Вначале руководитель местных медиков пытался 'уйти в отказ', но, когда охрана из группы Манлия пригрозила тому нелицеприятными действиями в физическом плане, - депутат привык не церемониться с простыми людьми, не в Совете, то врач заявил, что 'умывает руки'! Манлий пусть беседует с рядовыми врачами, а он не может поделиться информацией: если скажет правду, то неизвестно, что с ним самим немедля случится! Все это выглядело и звучало для Манлия и его группы абсурдно.
Еще более возросло его удивление, когда местные служащие из числа старшего врачебного медперсонала дали любезный совет 'господину проверяющему' обратиться лично к самому господину Хостису, за разъяснениями по всем интересующим вопросам. Причем тут был Хостис, Манлий не понял: какое отношение церковь и Особый отдел имеют к инвалидам?
Наивный Манлий отправился прямиком к моему отчиму. Дело было пару-тройку лет назад, то есть в те времена, когда Хостис жил в нашем доме, как любящий член семейства, но занимался непонятно чем, а мать и не вникала: ей было достаточно того, что любимый мужчина - рядом.
Оказывается, Манлий посетил непосредственно наш дворец, даже обошел его весь в рамках 'экскурсии', но мы с мамой об этом не знали: Хостис не информировал о своих делишках домашних. Нам было известно одно: он увлечен психологией. И все. Каким ее разделом? Бог весть!
Какой разговор произошел между отчимом и депутатом, почувствовавшим себя дураком на собственном подотчетном объекте? Думаю, отчим применил тот же самый метод, что и я использую сейчас: взял мыслесферу Манлия под контроль, и заставил уверовать в невинность экспериментов со стариками, исчезнувшими из интерната неизвестно куда. Якобы на них проводились опыты по увеличению продолжительности жизни ординариев, и в качестве 'кроликов' выступали полностью одинокие ветераны, исчезновение которых никого не могло заинтересовать.

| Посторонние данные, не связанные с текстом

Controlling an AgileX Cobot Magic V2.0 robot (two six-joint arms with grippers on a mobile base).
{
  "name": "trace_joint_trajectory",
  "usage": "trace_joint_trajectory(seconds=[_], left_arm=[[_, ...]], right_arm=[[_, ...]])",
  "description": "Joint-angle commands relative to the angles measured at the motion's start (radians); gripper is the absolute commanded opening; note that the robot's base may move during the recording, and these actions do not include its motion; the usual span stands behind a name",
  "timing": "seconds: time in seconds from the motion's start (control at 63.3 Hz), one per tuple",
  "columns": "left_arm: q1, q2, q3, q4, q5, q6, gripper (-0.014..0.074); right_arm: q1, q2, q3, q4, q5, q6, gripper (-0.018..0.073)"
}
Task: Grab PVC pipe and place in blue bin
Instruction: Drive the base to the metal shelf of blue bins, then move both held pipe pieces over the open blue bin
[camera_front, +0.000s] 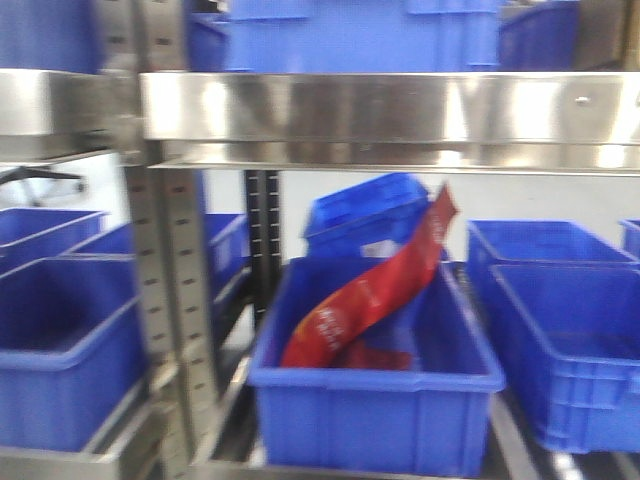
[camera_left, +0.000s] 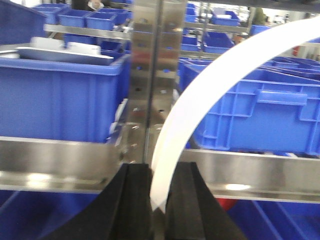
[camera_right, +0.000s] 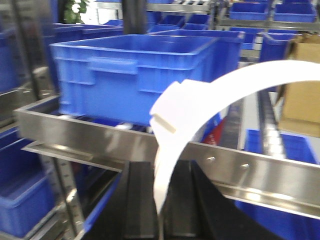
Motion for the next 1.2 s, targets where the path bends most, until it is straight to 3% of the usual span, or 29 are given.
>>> trace_joint_trajectory(seconds=[0.0,1.186], left_arm=[[-0.003,-0.002,-0.003,-0.002,-0.031,-0.006,-0.0111],[-0.003,-0.002,-0.003,-0.002,-0.031,-0.006,-0.0111]], right_arm=[[0.002,-0.001,0.001,-0.014,-0.019,-0.005,-0.0169],[0.002,-0.001,0.001,-0.014,-0.019,-0.005,-0.0169]])
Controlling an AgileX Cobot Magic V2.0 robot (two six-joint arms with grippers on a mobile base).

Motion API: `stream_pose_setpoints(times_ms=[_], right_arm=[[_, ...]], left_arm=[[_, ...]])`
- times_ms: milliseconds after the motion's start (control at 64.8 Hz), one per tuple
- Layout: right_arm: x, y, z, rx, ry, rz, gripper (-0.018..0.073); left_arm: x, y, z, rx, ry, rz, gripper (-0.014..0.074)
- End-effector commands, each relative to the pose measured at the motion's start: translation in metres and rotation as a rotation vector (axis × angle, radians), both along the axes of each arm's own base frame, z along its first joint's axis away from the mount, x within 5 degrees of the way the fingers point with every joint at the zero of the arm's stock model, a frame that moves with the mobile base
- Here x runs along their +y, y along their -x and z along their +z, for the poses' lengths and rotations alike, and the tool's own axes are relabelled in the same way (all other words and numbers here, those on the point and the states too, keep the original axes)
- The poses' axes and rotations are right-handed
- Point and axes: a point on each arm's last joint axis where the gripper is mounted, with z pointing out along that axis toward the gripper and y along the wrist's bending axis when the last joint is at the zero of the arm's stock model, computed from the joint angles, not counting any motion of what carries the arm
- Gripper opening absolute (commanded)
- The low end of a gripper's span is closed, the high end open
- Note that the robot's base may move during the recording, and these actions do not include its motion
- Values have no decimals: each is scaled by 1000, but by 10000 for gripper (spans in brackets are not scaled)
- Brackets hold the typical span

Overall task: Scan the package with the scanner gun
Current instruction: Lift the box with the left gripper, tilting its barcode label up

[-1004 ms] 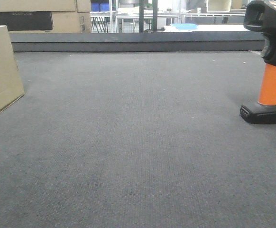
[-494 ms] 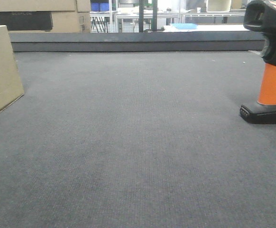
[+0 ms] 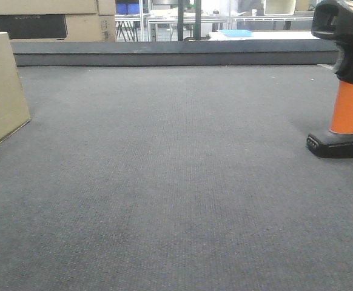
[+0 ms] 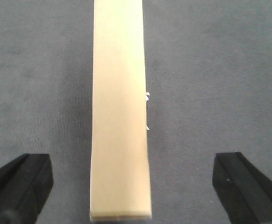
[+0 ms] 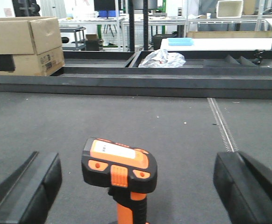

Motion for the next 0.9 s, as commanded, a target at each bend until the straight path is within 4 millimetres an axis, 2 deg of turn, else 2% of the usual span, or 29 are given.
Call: stream_pose_setpoints(times_ms=[0,216,463,787,880], right_arm=[[0,0,4,-20,3,3,568],[0,0,4,-20,3,3,568],[0,0,4,-20,3,3,568],[0,0,4,-20,3,3,568],[0,0,4,-20,3,3,568]], left_arm=[[-1,-17,-11,46,-6,-34,600],[0,-52,-51,180,3,-49,600],[7,-75,-84,279,11,-39,600],[13,-85,-102,334,2,-43,594],[14,-87,-106,344,-3,-43,519]])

Манлию было невероятно трудно подбирать слова, рассказывая о своем посещении Милитацио: он запинался, заикался, все его ораторское искусство привычного трибуна-депутата куда-то подевалось. Создавалось впечатление, что он до сих пор отчаянно испуган, но объяснить причину своего страха не может. Не то, чтобы не хочет, - именно не может: нечто сковывало его язык надежнее железа.
И я отступила, испугавшись, что старик, хотя и молодо выглядевший, - наверняка, ему больше ста лет, лишится дара речи или впадет в состояние паралича. Или сердце его остановится: какую форму кодировки избрал Хостис, чтобы связать молчанием своего случайного 'приятеля', которого попросту купил за большие деньги. Но при этом подверг сложнейшей вязи суггестологических приемов, так что знание о чем-то еще более важном, похоже, навсегда умерло в сознании Манлия.
Одну из фраз Хостиса, произнесенную в разговоре с моим 'другом'- депутатом, запомнила, но не смогла понять до конца: 'Эти тела и мозги нужны ИМ. Зачем, мы узнаем потом. Будь со мной, - и ты будешь на вершине мира, когда мир подойдет к своему логическому концу и изменится...' Бред! Тела нужны Церкви? Или кому-то еще?